In 2013, Congress passed the Drug Supply Chain Security Act to make the supply chain even stronger. This system only works as well as the entities participating in it fear regulatory enforcement.
The Healthcare Distribution Alliance offers a brief take on why importation and track and trace are incompatible in their infographic, Imported Medicines, At What Cost?
Fact sheets about importation
- Why won't Canadian drug importation work?
- Pandemic counterfeits demonstrate the danger of Canadian drug importation
- Has Canadian drug importation been tried before? How did it work out?
- What Canadians are saying about Canadian drug importation
- What is "track and trace," how does it protect our drug supply, and does Canada use it?

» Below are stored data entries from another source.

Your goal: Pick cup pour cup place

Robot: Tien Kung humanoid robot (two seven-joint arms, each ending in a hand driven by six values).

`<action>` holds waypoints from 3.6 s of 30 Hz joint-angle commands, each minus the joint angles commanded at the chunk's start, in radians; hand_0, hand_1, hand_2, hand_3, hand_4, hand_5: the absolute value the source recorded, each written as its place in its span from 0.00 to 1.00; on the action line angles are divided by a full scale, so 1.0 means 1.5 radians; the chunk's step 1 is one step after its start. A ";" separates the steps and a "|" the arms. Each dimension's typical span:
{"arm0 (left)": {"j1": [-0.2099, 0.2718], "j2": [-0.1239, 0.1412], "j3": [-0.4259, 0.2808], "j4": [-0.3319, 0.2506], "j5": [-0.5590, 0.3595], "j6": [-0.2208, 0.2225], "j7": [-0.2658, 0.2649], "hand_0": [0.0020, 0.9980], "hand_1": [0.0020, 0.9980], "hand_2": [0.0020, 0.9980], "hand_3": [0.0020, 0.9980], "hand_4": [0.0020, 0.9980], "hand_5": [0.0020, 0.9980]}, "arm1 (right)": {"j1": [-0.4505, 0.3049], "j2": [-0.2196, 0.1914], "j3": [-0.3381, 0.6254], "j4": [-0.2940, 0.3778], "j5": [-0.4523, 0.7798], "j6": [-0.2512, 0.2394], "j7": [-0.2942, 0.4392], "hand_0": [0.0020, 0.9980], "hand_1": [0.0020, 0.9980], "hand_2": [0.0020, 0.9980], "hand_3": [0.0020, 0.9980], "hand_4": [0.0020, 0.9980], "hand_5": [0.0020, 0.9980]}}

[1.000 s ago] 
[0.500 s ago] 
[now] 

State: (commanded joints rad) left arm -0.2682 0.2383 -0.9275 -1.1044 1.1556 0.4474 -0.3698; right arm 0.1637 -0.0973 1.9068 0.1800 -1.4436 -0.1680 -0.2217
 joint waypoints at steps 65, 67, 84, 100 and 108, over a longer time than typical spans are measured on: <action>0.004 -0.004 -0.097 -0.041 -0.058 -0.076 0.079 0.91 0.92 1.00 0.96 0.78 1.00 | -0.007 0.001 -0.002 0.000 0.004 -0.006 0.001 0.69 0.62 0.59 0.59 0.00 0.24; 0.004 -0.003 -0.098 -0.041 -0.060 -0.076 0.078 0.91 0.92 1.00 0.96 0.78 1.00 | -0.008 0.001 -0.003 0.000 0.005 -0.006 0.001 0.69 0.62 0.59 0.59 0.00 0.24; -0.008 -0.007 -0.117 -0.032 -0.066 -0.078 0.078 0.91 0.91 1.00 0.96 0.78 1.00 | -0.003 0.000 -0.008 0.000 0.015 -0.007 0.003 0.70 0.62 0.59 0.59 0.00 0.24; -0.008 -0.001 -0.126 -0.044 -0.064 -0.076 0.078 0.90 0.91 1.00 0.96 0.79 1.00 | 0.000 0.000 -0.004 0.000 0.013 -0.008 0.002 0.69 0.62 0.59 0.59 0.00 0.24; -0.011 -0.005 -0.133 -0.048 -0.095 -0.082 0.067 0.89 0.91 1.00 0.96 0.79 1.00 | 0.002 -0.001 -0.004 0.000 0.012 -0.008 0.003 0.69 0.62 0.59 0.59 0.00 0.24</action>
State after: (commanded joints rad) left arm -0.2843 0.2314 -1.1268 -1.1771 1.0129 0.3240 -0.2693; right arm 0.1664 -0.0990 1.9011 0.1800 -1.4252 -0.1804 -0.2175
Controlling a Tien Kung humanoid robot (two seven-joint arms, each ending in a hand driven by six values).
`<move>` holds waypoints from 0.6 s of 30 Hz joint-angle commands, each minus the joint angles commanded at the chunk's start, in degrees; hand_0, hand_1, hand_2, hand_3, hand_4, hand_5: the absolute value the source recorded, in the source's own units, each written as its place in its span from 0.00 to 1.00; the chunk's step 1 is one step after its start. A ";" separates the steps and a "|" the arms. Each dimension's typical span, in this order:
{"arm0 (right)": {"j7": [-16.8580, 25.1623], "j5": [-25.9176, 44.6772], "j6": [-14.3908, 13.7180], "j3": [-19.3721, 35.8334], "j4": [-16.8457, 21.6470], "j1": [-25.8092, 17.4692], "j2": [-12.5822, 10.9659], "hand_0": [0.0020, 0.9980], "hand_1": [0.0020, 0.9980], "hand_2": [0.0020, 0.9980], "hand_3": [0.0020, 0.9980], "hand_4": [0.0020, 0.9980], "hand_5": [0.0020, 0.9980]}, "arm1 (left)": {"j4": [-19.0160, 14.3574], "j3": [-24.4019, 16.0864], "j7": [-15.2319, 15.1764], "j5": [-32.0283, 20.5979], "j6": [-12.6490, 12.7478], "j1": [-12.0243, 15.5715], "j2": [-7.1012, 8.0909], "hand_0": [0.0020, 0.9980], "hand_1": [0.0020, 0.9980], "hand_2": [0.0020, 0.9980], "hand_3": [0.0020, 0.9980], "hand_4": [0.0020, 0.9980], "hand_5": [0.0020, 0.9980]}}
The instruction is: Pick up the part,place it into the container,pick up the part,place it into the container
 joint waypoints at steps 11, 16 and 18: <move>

Online congressional briefing (2022)
PSM's Shabbir Safdar; Pharmacist & Pharmacy Professor Dr. Kenneth McCall; Family Advocate Andrea Thomas; Law Enforcement Veteran Mark Baughman; Madison County, Indiana Sheriff Scott Mellinger; and Christina Cella of the Canadian Society of Hospital Pharmacists explain the problems with importing medicine:
Canada is not a willing partner in this project.
A 2019 paper by PSM former board member Dr. Marv Shepherd found that Canada does not have a large enough drug supply to fill American prescriptions: if 20% of U.S.prescriptions were sourced from Canada, they would strip Canada's name-brand drug supply in 165 days.
Canada's federal government, Canadian patient groups, and pharmacy regulators from the Canadian provinces of Manitoba and Newfoundland and Labrador share these concerns. Even the association that represents pharmacy boards across Canada weighed in against importation.
The drugs that Canadian online pharmacies sell Americans, for example, are not the same as the ones Canadians take. In 2017, the National Association of Boards of Pharmacy found that 74% of 108 so-called Canadian pharmacy sites that they reviewed sourced the medicines they were selling from outside Canada.
Canada has been explicit that "Health Canada does not assure that products being sold to U.S. citizens are safe, effective, and of high quality, and does not intend to do so in the future.”
Can't we stop these criminals?
Stopping the counterfeit medicine trade is a problem of resources. Agencies need more staff and better technology to catch illegitimate medicines coming into the country. Forensic laboratories need the time and money to identify the cause of unexpected deaths. Law enforcement needs to be able to investigate drug smugglers and extradite foreign distributors for prosecution. This has proven difficult.
- The Department of Justice indicted six CanadaDrugs.com executives for selling fake Avastin to American oncologists in 2014, but were unable to extradite them. Instead, the defendants plea bargained in exchange for fines and probation and served no jail time.
- When the U.S. prosecuted RxNorth founder Andrew Strempler for falsely claiming that unregulated medicines he sold Americans met U.S. safety standards, they had to persuade Panama to deport him and arrest him in the Miami airport during a flight layover.
Statutes also need to change. A 2017 legal review that analyzed more than 100 criminal cases related to fake Internet pharmacies concluded that "current legal tools and regulatory policies do not effectively deter this highly profitable criminal activity."
How can Americans protect themselves?
Only buy drugs from licensed U.S. pharmacies. PSM maintains resources to educate patients about the risks of importation. Americans can save money safely by taking generic drugs when appropriate, comparing prices among licensed U.S. pharmacies, and pursuing patient assistance programs.